El espejismo de la elección: agencia versus estructura en salud pública

"Tenemos que volver a creer en las personas y sus capacidades más que en el Estado" "La verdadera fuerza del país reside en el mérito y el esfuerzo individual de los ciudadanos"

Estas frases del gobierno entrante hacen pensar... con motivo del Día Mundial De La Obesidad, vale la pena preguntarse si cambiar la alimentación y la práctica de actividad física, es sólo una elección individual. Históricamente, las políticas de salud pública han operado bajo una premisa seductora pero incompleta: que el bienestar es el resultado de una suma de decisiones individuales racionales.

Esta visión, centrada en el "estilo de vida", reduce la salud a un fenómeno biológico y conductual, donde el éxito o fracaso recae exclusivamente en la voluntad del ciudadano. Sin embargo, la evidencia sugiere que este enfoque a menudo profundiza las desigualdades existentes.

El estudio sobre el programa chileno "Elige Vida Sana" ilustra vívidamente las limitaciones del enfoque individualista. Para muchas mujeres de estratos socioeconómicos bajos, el mandato de llevar una vida saludable choca frontalmente con la carga de un trabajo remunerado sumado a labores domésticas y de cuidado no pagadas. En este contexto, la vida sana no es una elección libre, sino un recurso condicionado por el tiempo y el dinero. Cuando la política pública ignora estas barreras, el resultado es el sentimiento de culpa y la percepción de fracaso personal ante metas inalcanzables en contextos materiales muy poco saludables.

Para trascender este modelo de "culpabilidad individual", es necesario rescatar conceptos, como el del habitus de Pierre Bourdieu. El habitus nos recuerda que nuestros estilos de vida no son decisiones aisladas, sino disposiciones duraderas incorporadas a partir de nuestras condiciones sociales de existencia. No elegimos nuestros gustos o hábitos en el vacío; estos son modelados por el entorno. Por tanto, pedir cambios de conducta sin transformar el medio ambiente es, en el mejor de los casos, un ejercicio de optimismo ingenuo, y en política pública un desperdicio de recursos.

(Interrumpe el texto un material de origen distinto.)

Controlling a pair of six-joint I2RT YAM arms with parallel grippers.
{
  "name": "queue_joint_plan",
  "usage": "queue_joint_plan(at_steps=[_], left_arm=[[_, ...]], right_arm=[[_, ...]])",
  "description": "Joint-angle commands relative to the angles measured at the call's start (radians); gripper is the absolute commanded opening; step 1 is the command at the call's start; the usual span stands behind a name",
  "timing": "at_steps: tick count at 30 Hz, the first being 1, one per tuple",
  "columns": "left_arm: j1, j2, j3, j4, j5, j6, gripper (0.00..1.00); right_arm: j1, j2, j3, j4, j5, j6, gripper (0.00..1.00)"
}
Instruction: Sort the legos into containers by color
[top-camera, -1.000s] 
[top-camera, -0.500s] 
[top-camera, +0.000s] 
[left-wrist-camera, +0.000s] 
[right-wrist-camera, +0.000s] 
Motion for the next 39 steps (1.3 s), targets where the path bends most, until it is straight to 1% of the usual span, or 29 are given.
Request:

La complejidad del problema refuerza la necesidad de observación con una lente transdisciplinaria, intersectorial y sistémica. La creación de entornos saludables no depende del "buen juicio" del ciudadano, sino de una red intrincada de actores cuyas prioridades suelen ser más el beneficio económico que la calidad de vida. Mientras las "reglas" del sistema desincentiven la salud, los esfuerzos individuales por mantenerse saludable serán sistemáticamente bloqueados por entornos adversos.

La alternativa reside en los enfoques más estructurales y participativos de la política pública. Esto implica desplazar a las comunidades del rol de simples receptores de intervenciones para convertirlas en el corazón de la práctica de salud pública. Pero también en centrar las políticas en aquellas con evidencia de eficacia, que modifican los determinantes de la salud y los ambientes donde transcurre la vida de las personas.

En conclusión, la salud pública debería abandonar la narrativa del autocuidado como solución única. Si aspiramos a una reducción real de las inequidades, las políticas deben dejar de basarse en sólo prescribir hábitos, para empezar a rediseñar estructuras. La verdadera libertad de elegir una vida sana solo existe cuando el entorno deja de ser un obstáculo y se convierte en un facilitador.